By December 14, 2023No Comments

The Wheel of the Year is turning towards the Winter Solstice in the northern hemisphere and the corresponding celebration of Yule. Acknowledging the eight “spokes” of the wheel of the neo-Pagan year gives you the opportunity to tune into and honor the Earth’s solar cycle, the natural world around you, and your inner cycles of change and growth. While Wheel of the Year ceremonies are spiritual, I appreciate that they give me another opportunity to get real about my life and the state of all life on this planet.


When I need to get a handle on a sabbat, which in Wicca refers to one of the eight spokes of the wheel of the year, I pull out The Element Encyclopedia of Witchcraft, by Judika Illes, which is a thick, juicy, well-researched source for all things Pagan and witchcraft. According to Illes, Yule can be:

  • a Nordic pagan festival that started at the Winter Solstice,
  • an alternative name for Christmas that emphasizes the pagan elements that were incorporated into the Christian holiday, or
  • the modern sabbat for the Winter Solstice.

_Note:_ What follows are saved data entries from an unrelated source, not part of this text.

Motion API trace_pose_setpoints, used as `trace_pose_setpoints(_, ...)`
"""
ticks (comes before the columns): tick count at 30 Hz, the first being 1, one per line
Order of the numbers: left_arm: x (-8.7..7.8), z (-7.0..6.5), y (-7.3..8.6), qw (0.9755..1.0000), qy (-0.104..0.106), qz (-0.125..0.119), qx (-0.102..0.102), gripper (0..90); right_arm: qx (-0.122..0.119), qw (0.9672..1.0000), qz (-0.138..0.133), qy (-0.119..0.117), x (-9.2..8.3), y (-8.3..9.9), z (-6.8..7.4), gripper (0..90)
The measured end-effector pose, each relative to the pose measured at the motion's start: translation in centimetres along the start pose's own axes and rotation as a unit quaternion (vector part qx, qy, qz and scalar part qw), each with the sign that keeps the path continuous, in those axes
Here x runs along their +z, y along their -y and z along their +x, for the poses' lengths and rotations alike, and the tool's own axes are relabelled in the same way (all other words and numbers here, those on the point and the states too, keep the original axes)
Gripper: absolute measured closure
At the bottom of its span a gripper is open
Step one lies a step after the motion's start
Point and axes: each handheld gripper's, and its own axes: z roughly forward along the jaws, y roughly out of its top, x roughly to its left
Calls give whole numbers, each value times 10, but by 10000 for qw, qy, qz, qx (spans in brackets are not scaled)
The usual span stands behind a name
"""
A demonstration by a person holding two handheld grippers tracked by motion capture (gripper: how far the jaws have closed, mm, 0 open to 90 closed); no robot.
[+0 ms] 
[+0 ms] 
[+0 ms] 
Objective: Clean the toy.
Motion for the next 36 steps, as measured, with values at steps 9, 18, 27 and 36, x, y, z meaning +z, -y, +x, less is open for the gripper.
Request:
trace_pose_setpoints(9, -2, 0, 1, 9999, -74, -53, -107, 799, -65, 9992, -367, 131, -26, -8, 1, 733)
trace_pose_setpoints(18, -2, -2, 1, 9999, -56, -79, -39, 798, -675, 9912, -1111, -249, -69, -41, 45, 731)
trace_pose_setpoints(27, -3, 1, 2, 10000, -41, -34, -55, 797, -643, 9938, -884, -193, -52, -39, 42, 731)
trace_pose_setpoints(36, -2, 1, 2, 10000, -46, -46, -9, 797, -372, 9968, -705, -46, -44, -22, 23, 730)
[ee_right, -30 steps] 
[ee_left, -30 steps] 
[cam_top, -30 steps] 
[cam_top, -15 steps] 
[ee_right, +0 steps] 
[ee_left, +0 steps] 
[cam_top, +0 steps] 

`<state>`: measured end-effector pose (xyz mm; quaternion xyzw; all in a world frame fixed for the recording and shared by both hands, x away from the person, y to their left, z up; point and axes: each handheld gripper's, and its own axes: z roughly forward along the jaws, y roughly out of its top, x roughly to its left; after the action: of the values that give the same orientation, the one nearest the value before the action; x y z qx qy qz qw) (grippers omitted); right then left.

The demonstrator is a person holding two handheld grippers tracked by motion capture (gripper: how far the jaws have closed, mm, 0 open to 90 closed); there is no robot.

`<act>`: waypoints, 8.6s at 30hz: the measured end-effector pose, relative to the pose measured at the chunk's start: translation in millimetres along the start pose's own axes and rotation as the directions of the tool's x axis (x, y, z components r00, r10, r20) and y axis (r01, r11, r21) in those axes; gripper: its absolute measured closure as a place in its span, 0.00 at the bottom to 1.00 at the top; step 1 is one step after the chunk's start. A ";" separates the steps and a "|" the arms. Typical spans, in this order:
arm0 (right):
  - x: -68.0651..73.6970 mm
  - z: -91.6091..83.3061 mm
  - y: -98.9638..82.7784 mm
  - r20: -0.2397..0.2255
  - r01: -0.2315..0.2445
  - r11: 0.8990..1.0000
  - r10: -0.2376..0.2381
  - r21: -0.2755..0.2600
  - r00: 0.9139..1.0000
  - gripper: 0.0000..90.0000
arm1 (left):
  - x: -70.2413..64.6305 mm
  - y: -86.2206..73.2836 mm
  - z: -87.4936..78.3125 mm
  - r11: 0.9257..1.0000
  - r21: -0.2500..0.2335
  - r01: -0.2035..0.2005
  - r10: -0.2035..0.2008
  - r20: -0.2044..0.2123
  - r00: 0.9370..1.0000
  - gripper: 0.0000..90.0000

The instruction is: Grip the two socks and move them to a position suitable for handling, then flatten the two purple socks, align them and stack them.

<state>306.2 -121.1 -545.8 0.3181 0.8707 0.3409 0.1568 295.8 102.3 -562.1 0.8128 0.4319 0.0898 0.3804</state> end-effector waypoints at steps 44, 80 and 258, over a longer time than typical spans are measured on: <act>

the altar from a Yule ceremony

I hear lots of “Christians stole our holiday” in the lead up to Yule. It is true that, most likely, Christmas trees, Yule logs, mistletoe, and other of the more secular bits of Christmas come from older pagan traditions. I believe it doesn’t matter much and I encourage you to find your own meaning in whichever symbols resonate with you. If there happens to be some crossover with other religions, so be it. At least you will find plenty of Yule-appropriate decorations in the stores.

The earliest versions of Santa Claus (yes, there have been several) appear to be heavily influenced by Odin, the Norse shaman-god. Odin was said to have learned shamanism from the Saami, semi-nomadic reindeer herders of the northern part of Scandinavia. Odin had a flying, eight-legged horse, led elves in the Wild Hunt, knew who was good or bad, and gave gifts. Sounds like Santa, doesn’t he?

The Romans celebrated The Saturnalia, a festival that honored Saturn, also known as Father Time, at the Winter Solstice. The Saturnalia was a merry festival of gift-giving, feasting, drinking, music-making, fertility rituals, gambling, gaming, and cross-dressing. Social norms were relaxed and might even be reversed completely. The Saturnalia reminds me of descriptions of Victorian Christmas festivities.

Those who lean Celtic, like me, may know of the Oak King and the Holly King. These two aspects of the nature god, horned god, or Greenman, battle for dominance either at the solstices or the equinoxes (and reaching the height of their power at the solstices). The Oak King rules the light part of the year and the Holly King, the dark. The myth is more modern than ancient, arising from “The White Goddess” written by poet Robert Graves (1895-1985). Depictions of the Holly King often remind me of Santa Claus.

Learn more:
A thorough comparison of Odin and Santa Claus
More information about Saturnalia
A bit about the Oak and Holly Kings

What’s Real Here

I began visiting the place where I now live when I was still a baby and I have been here for Yule/Christmas many times. When I was a kid, there was always lots of snow already on the ground when we arrived and the lake was frozen enough to ice skate. We still have years like that, but more often there is little, if any, snow and the lake is still open, evidence of the changing climate. As I write this, about a week before the Solstice, it is raining, and the temperature is well above freezing. Tonight it may change over to wet, heavy snow. We have been warned to watch for flooding and downed power lines, not very seasonably merry things to deal with.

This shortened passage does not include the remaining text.